Funerals are a way for family and friends to gather in grief and honor a loved one whose life has ended. But they can also be a powerful final act and statement of values. If you’ve lived with concern for the environment, it makes sense to want a more eco-conscious funeral. If you feel a strong affinity for nature, the idea of returning to the earth after death can be greatly comforting.
You don’t have to commit fully to a green cemetery to incorporate more eco-conscious options into your funeral plans. Even small choices can make a big difference to the environment.
The terms “green burial” and “natural burial” are often used interchangeably, but people sometimes draw a technical distinction between them. Some will call any eco-conscious burial practice “green.” Others reserve the term “green burial” only for practices, funeral homes, and cemeteries that have been certified by the Green Burial Council and meet its standards.
However you define it, the principles of green burial are the same: to minimize the ecological impact of laying someone to rest, and return their body naturally to the earth.
In practice, this looks like:
Many natural burials are also considerate of the natural environment and seek to create a permanent resting place without disturbing the nearby habitat. This might affect the way a grave is opened and closed, whether memorial markers are used, whether decorations are allowed at the grave site, and other ways the land is used. The most dramatic example of this is a conservation cemetery, which is a natural burial ground on land protected by a trust and is often on or near a nature reserve. Fees paid to a conservation cemetery are applied toward local nature conservation efforts.
As more people have become interested in green funerals, many traditional cemeteries have begun to adopt more eco-conscious practices. Some have started setting aside a portion of their grounds for natural burials. Others can accommodate a family’s request to forgo the use of a grave liner or to use an alternative style of liner that does not inhibit natural decay.
If you are preplanning your own green funeral or making arrangements for a loved one, you can reach out to the cemetery to ask about their eco-friendly accommodations. If you’ve been reluctant to consider green burial because you wanted to be buried where family could visit, or because your loved one wanted to be buried in the same cemetery as their relatives, it’s worth asking. You might be surprised at how willing to accommodate you the cemetery can be.
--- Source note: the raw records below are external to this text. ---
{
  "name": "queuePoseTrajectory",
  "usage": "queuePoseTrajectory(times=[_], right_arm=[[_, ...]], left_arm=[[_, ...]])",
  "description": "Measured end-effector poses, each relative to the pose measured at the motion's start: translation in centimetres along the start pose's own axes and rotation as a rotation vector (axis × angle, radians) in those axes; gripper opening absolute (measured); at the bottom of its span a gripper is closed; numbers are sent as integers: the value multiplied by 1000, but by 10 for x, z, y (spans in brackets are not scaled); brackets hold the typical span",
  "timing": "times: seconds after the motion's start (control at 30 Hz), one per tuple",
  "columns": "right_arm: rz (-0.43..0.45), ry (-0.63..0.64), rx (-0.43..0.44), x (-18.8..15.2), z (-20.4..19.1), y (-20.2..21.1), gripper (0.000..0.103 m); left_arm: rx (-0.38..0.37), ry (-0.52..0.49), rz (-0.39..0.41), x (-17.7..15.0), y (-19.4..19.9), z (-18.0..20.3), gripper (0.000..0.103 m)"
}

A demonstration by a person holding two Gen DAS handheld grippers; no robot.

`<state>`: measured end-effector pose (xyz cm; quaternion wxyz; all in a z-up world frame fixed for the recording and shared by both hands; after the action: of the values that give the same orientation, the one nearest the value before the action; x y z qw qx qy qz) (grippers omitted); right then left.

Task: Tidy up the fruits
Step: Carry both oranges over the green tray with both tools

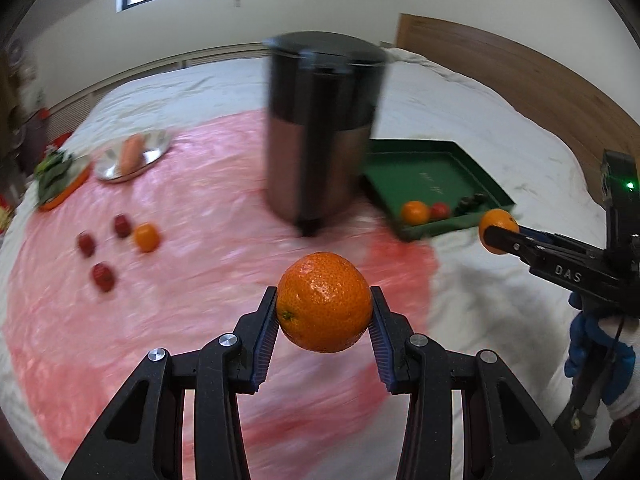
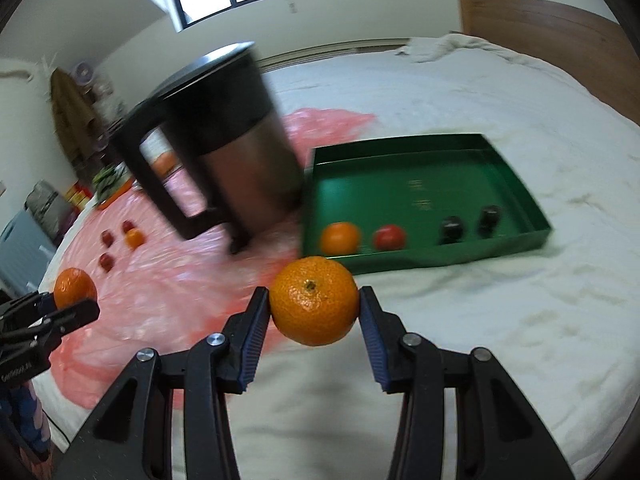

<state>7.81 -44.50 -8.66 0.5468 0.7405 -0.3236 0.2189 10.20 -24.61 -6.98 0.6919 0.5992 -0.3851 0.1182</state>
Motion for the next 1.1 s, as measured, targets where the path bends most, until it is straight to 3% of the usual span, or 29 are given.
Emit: queuePoseTrajectory(times=[0.17, 0.57, 0.87, 1.1], right_arm=[[19, -46, -47, 7, 50, 10, 57], [50, -65, -96, 47, 112, -3, 57], [62, -65, -116, 92, 149, -50, 57], [33, -86, -135, 105, 179, -96, 57]], left_arm=[[-33, -47, -12, 14, -17, 42, 38], [-53, -114, -26, 68, -71, 110, 38], [-43, -145, -55, 112, -141, 141, 38], [-25, -148, -112, 120, -196, 149, 38]])
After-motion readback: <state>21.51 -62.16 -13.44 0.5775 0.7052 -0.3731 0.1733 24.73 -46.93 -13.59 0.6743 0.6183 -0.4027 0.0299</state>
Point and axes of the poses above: each gripper's, at about its wrist camera, not at the fingertips, and y roughly against the way its jaws point, z to its right, x to its top, the point moved 7 cm from there along -y, roughly the way its jaws point, and after that the axes turned 9 degrees about x, right-handed, at the moved point
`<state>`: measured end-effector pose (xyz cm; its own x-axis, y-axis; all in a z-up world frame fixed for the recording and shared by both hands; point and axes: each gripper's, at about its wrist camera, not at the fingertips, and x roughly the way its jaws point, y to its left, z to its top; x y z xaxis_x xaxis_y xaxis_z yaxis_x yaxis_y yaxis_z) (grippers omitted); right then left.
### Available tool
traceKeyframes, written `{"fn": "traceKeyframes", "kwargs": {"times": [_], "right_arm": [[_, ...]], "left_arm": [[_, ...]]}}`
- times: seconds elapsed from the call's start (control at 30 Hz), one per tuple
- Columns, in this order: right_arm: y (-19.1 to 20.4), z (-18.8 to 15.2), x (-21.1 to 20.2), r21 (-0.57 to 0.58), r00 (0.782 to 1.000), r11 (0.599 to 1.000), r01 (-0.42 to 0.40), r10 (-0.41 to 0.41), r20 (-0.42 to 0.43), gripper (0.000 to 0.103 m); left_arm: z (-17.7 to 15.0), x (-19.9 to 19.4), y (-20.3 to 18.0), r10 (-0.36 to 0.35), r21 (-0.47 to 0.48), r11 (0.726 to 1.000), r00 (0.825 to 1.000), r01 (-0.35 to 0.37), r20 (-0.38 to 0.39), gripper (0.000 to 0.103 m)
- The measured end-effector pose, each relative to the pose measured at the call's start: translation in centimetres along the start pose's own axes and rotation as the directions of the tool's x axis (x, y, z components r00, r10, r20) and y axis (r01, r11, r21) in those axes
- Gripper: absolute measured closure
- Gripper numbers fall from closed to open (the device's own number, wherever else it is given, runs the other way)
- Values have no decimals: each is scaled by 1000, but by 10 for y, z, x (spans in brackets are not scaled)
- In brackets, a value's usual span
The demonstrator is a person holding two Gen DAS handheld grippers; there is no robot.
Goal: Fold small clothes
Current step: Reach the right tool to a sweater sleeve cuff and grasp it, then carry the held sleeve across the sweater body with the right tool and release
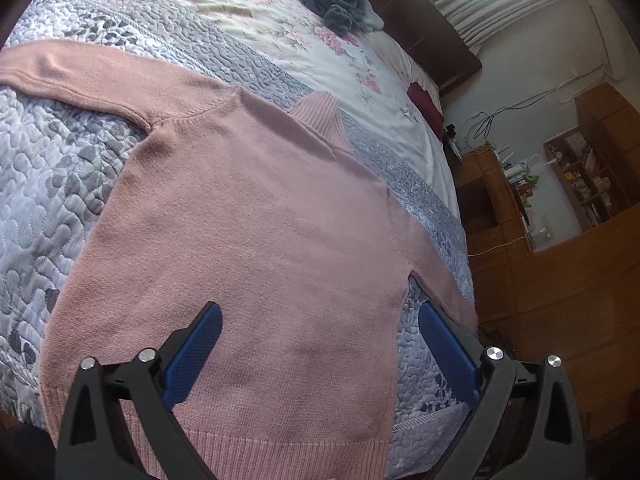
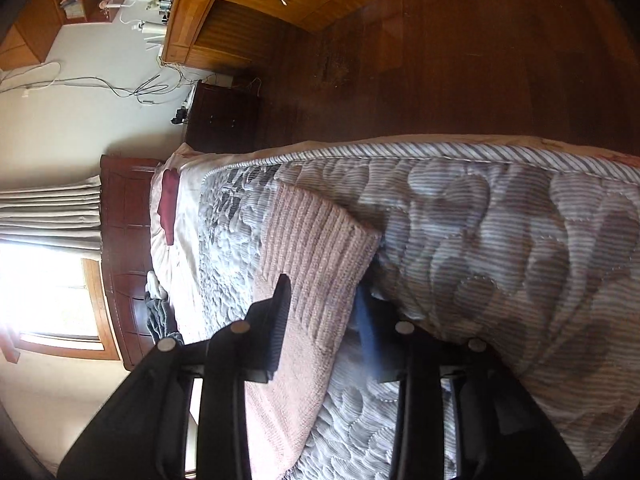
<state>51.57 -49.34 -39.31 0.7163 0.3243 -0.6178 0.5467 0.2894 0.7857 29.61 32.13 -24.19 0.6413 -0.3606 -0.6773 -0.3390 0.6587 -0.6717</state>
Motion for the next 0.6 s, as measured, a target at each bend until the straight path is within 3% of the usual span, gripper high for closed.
{"fn": "traceKeyframes", "kwargs": {"times": [0.03,0.1,0.3,0.5,0.6], "right_arm": [[3,1,2,-8,1000,1000,2,-2,0,71],[11,2,3,-29,1000,1000,3,-3,-1,90],[63,-16,-9,-193,999,981,6,1,34,94],[148,-79,-27,-447,998,894,-32,51,30,95],[185,-123,-27,-548,997,834,-61,74,1,95]], "left_arm": [[1,0,3,4,-11,1000,1000,-4,-1,4],[2,2,5,20,-13,1000,1000,-20,-6,4],[7,4,8,10,-14,1000,1000,-10,-23,4],[14,11,-2,-23,59,998,999,25,-43,4],[18,11,-3,-62,54,997,998,62,0,4]]}}
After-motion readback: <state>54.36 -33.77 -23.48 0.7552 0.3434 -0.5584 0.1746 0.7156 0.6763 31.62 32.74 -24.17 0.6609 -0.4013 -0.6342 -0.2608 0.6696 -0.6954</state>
Our lives affect the earth in a myriad of ways. Even small changes can add up to a big impact over a lifetime: eating less meat, recycling, walking to the store instead of driving. Some people choose to have a home funeral or arrange burial in a conservation cemetery. But even a small choice, like opting for an untreated pine casket rather than one made from steel, can have a lasting positive impact. Your comfort level, budget, values, and desires are the most important considerations.
If you need help understanding all of the options available to you or just want some guidance in planning an eco-friendly funeral, the staff of French Funerals & Cremations can help. Call us at 505-275-7200, or visit the French location nearest you.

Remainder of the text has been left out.